Nós não receamos o futuro. Acreditamos no futuro. Quem receia o futuro é Israel. O que aconteceu em Gaza é o trabalho de cobardes, daqueles que têm medo, não dos que são fortes.
Que espera de Obama?
É bom para a América e não tem qualquer significado para nós. Quem governa a América é um grupo de instituições. Não é uma questão de gostar dele ou não. Vamos olhar para o trabalho dele, mas não temos grande coisa a esperar.
Uma das primeiras decisões de Obama foi ter um enviado no Médio Oriente.
São relações públicas, sobretudo. O que a América está a fazer é anestesiar a região para Israel cumprir os seus objectivos. A América está a dar tempo a Israel. É um parceiro no que se está a passar. A América é responsável por 43 vetos na ONU. O crime que aconteceu em Gaza foi cometido por um braço americano. Israel não se atreve a fazer nada sem a luz verde da América.

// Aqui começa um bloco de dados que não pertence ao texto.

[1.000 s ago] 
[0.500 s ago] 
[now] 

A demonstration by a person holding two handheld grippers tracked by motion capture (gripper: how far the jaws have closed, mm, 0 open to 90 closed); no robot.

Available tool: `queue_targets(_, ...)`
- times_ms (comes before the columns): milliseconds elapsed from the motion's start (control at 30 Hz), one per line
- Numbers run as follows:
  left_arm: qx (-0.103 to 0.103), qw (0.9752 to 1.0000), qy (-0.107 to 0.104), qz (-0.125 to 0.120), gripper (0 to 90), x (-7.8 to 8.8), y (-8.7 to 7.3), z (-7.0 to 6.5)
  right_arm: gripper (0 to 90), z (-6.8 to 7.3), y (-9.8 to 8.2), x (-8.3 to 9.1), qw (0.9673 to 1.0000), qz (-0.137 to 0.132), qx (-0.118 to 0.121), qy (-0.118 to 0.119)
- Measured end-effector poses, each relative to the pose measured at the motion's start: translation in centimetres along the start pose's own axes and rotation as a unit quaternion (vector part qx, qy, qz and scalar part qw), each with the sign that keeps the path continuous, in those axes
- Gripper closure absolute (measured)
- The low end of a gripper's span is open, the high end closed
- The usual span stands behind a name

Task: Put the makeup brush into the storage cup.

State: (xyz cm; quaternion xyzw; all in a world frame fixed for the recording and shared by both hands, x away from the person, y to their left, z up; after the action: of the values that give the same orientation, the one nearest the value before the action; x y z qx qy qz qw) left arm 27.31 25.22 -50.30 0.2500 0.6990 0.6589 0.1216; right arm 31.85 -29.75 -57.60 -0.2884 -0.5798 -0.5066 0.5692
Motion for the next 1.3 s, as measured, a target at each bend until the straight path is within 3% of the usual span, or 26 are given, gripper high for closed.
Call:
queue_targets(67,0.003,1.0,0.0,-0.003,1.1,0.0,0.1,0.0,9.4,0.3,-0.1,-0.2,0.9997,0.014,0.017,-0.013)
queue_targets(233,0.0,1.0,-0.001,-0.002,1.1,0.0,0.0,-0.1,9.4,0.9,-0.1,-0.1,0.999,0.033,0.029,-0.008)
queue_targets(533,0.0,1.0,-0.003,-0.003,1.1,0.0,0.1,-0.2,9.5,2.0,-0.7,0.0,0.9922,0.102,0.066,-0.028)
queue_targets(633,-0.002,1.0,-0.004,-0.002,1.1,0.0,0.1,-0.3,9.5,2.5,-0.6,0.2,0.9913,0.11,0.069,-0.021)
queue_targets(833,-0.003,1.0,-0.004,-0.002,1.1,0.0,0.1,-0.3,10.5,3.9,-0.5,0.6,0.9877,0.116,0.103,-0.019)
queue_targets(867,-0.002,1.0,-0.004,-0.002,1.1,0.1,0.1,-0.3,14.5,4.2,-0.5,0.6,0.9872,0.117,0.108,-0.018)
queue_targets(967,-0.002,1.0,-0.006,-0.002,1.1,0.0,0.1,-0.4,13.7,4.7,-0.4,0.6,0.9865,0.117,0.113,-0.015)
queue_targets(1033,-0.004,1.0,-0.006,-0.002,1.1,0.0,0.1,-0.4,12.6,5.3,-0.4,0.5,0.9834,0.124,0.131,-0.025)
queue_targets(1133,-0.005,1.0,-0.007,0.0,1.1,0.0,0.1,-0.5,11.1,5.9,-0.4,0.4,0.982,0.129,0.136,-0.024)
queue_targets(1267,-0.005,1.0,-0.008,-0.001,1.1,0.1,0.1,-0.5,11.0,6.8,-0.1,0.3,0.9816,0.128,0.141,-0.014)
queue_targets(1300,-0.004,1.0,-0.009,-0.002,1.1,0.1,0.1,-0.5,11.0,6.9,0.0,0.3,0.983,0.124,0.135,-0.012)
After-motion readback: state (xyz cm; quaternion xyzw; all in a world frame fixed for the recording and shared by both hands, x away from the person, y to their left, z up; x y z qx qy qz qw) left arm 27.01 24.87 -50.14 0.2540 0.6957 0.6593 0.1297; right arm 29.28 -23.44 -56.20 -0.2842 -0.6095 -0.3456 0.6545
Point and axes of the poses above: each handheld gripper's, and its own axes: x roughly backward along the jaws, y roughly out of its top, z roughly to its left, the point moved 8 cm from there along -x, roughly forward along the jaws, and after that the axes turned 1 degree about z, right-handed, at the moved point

O Hamas tem presos políticos em Gaza?
Não temos um único, da Fatah ou de outras facções. Temos entre 10 a 20 prisioneiros à espera de serem levados a tribunal por explosivos e questões criminosas, não políticas.
O porta-voz da Fatah em Gaza diz que o Hamas tem prisioneiros políticos, que ele próprio foi preso, como muita gente.
Estamos a falar agora, não do passado.
Tinham prisioneiros políticos?
Foi uma medida excepcional, por um período limitado de tempo. Depois dos bombardeamentos em Beach Camp [em Julho de 2008, quando morreram vários membros do Hamas, que responsabilizou facções da Fatah].
Militantes de outras facções, como a PFLP, dizem que não há liberdade, que não podem dizer o que pensam.
Não é verdade. Por exemplo, temos muitos media agora em Gaza e pode ver que nem uma única delegação foi fechada. A imprensa é livre de trabalhar em Gaza.
O Hamas é acusado de alvejar militantes da Fatah nas pernas, e encontrámos gente que foi alvejada.
Não é verdade. É propaganda da Fatah contra o Hamas.
Durante a guerra, e depois, seguimos traidores que deram informações à imprensa israelita e essas informações ajudaram Israel na guerra.
Houve gente apanhada a vigiar a resistência e ficou provado que deram informações a Israel.
Essas pessoas foram presas e estamos a lidar com elas agora. Algumas podem ser da Fatah, mas não quer dizer que estejamos contra a Fatah. Estamos contra os traidores em geral.
Portanto, Fatah, PFLP, Jihad Islâmica podem expressar-se livremente em Gaza?
Todas as facções da resistência trabalham livremente. Mas aqueles que trabalham com ordens de Ramallah não são livres.
O que quer dizer?
A prática de Ramallah é trazer caos para a sociedade de Gaza, e isso é algo que não podemos permitir, porque quebra a unidade interna. Não pagar às pessoas o seu salário, e muitos outros actos feitos por Ramallah para dividir e trazer o caos.